Friday, January 9, 2026: 1:50 PM
Salon C5 (Hilton Chicago)
How did the development models of early industrializers inform the energy-intensive paths taken by postcolonial states? Existing histories have tended to assume a simple process of technological diffusion or mimicry, but in practice apparent emulation was often far from straightforward or indiscriminate. This paper examines the fraught influence of foreign models at a pivotal moment in the forging of India’s coal-centric energy regime. Between 1971 and 1973 the Indian coal industry was nationalized, the crowning moment in what is popularly caricatured as the high noon of the country’s inward-looking dirigisme. For all the rhetoric of national self-sufficiency, though, the coal mining industry remained heavily dependent on foreign expertise, equipment, and finance. Throughout the 1970s, Indian experts traveled to inspect foreign coal mines and received approaches for technical aid and collaboration from foreign governments around the world. They found no single model to imitate. Instead, they sifted through competing models and offers to find a solution fitted to Indian conditions.

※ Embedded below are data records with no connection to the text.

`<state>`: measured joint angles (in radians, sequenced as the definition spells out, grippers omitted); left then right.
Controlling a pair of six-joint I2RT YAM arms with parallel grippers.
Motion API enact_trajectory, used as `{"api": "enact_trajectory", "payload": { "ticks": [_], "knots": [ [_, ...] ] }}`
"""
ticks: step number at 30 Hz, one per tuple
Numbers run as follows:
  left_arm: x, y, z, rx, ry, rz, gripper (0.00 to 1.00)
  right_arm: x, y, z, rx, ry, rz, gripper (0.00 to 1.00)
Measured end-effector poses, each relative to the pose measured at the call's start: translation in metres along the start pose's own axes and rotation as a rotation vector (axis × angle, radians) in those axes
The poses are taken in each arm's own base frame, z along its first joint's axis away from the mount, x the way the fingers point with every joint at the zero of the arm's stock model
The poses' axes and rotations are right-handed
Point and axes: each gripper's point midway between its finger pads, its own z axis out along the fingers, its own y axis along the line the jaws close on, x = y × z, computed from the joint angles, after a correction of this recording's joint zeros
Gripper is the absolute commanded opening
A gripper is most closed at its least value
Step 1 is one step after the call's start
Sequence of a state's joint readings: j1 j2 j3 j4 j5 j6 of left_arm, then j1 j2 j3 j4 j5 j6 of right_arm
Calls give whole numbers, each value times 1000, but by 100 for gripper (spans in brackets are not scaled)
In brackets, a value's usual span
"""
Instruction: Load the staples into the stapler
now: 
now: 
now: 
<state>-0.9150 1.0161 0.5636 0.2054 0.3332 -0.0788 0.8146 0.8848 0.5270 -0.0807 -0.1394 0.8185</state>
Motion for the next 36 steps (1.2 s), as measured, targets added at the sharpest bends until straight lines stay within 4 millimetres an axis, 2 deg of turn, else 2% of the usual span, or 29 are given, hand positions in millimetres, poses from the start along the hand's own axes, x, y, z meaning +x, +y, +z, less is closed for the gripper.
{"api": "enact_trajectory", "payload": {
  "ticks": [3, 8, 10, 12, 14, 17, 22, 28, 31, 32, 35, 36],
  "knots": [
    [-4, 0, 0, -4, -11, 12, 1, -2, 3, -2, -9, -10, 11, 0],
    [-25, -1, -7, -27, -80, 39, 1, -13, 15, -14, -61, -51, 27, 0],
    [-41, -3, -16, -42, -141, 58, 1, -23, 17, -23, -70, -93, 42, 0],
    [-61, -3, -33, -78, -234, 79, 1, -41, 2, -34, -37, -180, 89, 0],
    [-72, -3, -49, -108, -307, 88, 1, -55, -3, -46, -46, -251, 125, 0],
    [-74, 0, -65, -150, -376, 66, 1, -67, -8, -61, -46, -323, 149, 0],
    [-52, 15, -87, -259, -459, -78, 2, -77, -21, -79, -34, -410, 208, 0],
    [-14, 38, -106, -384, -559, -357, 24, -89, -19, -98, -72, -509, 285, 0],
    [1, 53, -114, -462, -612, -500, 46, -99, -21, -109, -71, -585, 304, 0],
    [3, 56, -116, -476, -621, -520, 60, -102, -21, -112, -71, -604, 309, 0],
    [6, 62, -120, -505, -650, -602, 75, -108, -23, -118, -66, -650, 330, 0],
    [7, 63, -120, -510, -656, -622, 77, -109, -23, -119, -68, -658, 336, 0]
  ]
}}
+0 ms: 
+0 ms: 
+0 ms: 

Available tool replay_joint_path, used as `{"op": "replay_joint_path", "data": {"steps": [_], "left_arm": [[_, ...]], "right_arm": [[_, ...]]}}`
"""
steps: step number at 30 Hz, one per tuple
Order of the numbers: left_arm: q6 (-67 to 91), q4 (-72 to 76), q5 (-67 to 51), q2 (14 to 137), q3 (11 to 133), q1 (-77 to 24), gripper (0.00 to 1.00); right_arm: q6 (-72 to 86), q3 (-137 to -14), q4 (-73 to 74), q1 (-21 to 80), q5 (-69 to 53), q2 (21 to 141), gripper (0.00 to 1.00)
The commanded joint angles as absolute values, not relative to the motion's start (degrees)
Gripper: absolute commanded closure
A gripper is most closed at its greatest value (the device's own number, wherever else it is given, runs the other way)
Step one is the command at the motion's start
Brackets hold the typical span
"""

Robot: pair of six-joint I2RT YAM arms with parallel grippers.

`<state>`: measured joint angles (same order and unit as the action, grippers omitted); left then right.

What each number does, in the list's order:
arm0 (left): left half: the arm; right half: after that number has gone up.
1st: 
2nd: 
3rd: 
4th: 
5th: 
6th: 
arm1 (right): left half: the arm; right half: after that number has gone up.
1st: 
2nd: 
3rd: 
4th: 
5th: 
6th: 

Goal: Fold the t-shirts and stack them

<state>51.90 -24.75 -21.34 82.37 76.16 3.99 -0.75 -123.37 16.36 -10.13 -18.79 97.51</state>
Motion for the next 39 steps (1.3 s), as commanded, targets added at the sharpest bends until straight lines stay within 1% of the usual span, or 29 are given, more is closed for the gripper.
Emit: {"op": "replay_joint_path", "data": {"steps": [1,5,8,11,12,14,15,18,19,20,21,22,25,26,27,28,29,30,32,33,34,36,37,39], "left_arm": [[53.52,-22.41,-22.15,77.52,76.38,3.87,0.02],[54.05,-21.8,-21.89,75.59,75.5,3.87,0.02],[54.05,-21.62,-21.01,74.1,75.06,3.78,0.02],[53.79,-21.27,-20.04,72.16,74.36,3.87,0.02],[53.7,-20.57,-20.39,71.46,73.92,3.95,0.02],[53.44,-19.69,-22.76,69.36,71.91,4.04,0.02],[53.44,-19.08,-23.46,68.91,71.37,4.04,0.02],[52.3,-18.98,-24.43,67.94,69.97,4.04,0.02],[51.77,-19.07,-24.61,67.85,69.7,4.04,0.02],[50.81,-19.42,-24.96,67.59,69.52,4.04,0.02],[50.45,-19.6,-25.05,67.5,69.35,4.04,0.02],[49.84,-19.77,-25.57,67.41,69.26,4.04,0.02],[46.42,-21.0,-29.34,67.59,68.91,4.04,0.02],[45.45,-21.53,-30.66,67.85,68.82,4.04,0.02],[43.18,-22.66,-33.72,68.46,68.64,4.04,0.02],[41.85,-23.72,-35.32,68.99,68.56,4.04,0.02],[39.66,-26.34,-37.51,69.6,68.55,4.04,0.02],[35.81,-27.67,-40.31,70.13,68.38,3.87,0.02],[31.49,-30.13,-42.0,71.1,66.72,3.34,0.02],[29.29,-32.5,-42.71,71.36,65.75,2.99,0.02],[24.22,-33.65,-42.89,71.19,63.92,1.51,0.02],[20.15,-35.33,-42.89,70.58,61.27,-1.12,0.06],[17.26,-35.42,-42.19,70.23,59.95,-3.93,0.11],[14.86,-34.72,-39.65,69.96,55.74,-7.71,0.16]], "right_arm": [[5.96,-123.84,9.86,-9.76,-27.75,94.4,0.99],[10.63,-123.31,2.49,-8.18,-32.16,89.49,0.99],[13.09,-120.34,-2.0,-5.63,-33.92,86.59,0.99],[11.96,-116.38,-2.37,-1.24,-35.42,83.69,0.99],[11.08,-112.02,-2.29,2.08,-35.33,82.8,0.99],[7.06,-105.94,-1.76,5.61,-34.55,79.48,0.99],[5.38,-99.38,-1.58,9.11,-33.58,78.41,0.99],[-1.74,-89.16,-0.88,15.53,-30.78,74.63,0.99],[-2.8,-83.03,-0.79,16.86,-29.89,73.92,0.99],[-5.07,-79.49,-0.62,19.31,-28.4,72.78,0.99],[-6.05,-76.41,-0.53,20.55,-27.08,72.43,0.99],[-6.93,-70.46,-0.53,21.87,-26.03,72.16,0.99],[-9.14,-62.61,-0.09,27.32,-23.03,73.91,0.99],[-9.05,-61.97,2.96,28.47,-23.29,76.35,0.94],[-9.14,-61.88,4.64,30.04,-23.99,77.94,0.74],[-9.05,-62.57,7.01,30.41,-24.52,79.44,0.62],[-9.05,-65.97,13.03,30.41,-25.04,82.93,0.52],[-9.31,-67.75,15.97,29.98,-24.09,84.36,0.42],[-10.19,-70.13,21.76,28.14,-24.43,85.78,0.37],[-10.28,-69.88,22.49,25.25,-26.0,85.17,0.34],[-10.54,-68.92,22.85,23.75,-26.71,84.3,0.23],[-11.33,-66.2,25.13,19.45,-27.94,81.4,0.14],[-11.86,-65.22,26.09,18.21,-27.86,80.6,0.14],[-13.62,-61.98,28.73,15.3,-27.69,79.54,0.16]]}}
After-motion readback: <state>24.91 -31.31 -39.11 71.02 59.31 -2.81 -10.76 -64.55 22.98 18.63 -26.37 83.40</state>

Ultimately the model that won out was heavily influenced by the Soviet Union, but paradoxically sponsored by Western aid donors. Together, these unlikely partners helped to accelerate India’s shift onto a more carbon-intensive energy path, with devastating local ecological consequences. Yet these complex dynamics of influence and collaboration should not be mistaken for convergence on a single global model of fossil capitalism.